From a total of 83 papers presented at the conference about 60 percent will cover topics related to medicine and healing. According to the conference program, the opening ceremony will be followed by a series of 5 papers focusing on the role of prophetic medicine in the treatment of cancer, AIDS, and Hepatitis C virus in children and adults. Other papers focusing on medicine will talk about the role of honey in suppressing low density Lipoproteins, managing macular edema in diabetics using the high density fiber Talbina, and the treatment of Psoriasis (a skin disease) using cactus.
Conference topics fall under four main categories this year: astronomy and space sciences, Earth and sea sciences, social and legal sciences, in addition to medicine and biological sciences. Papers presented in none medical fields include a paper on the role of marine bacteria in photosynthesis, a paper presenting models in applying moral values in political economy, and a paper comparing the existence of pastureland and rivers running through Arabia in the past and the future.
Matters of Scientific Standards
The irregularly-held conference, organized by the International Commission on the Scientific Signs in the Qur'an and Sunnah in cooperation this time with the Ministry of Awqaf and Islamic Affairs in Kuwait, aims at showing the coherence between the natural sciences as they are understood today and their presentation in the Qur'an and Sunnah (prophetic tradition.) Researchers are encouraged to probe into the meanings presented by these two primary sources of the Islamic creed and to analyze them in the light of modern scientific research and discoveries.
Call-for-papers guidelines, as they appear on the Commission's official website, highlight the importance of strictly following agreed upon interpretations of Qur'anic verses as well as referring to well established scientific facts. The last conference had been criticized for including papers that fell below acceptable scientific standards. Dr. Kawthar El-Ibgy, one of the participants of this and the previous conference, told IslamOnline.net that this might be due to the greater attention being given by reviewers to the accuracy of scriptural interpretations rather than the papers' scientific content.

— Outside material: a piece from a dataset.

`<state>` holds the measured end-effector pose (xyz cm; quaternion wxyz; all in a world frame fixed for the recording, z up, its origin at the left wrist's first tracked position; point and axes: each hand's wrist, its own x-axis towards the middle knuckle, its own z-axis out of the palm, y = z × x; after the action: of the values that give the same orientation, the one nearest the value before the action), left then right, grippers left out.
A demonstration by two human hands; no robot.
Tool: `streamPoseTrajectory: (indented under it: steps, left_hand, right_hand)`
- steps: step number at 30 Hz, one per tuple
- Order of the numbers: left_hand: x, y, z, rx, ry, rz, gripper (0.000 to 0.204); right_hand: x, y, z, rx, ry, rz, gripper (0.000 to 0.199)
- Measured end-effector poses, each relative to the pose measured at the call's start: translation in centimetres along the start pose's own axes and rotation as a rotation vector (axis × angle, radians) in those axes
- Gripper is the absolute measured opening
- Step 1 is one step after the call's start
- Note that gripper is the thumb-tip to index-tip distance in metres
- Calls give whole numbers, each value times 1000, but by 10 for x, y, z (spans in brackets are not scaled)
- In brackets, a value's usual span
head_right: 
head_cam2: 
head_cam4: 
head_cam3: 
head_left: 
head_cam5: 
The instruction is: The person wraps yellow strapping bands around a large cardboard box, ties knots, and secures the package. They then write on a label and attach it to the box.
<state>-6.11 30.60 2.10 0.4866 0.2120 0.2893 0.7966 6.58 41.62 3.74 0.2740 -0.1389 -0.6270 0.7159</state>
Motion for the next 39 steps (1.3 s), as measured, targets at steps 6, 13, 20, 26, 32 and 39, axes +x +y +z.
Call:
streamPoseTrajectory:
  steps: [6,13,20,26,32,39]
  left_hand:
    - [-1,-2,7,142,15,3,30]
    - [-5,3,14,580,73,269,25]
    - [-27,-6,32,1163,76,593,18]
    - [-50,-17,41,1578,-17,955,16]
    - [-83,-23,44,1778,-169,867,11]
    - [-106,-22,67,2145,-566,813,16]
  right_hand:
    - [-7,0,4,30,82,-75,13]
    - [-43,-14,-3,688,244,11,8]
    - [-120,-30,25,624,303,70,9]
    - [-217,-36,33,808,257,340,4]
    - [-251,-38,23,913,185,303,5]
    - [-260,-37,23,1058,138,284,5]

"It's not that these researches were incorrect, it's just that some of them were a bit superficial. Such research has to be based on scientific methodology especially that these papers touch upon matters of the Islamic faith," she said.
She added that since most of those presenting papers at the conference are University professors, they are expected to stick to proper scientific standards when presenting research.
The Commission on the Scientific Signs in the Qur'an and Sunnah was established in 1984 by a decree from the World Supreme Council for Mosques, after which it was changed into the International Commission on the Scientific Signs in the Qur'an and Sunnah by a decree from the Muslim World League in April of 2002.
Previous conferences on the scientific signs in the Qur'an and Sunnah were held in Islamabad, Pakistan in 1988, Cairo, Egypt in 1989, Dakar, Senegal in 1992, Moscow, Russia in 1993, Pandang, Indonesia in 1994, Nouakchott, Mauritania in 1998, Beirut, Lebanon in 2000 and Dubai, United Arab Emirates in 2004.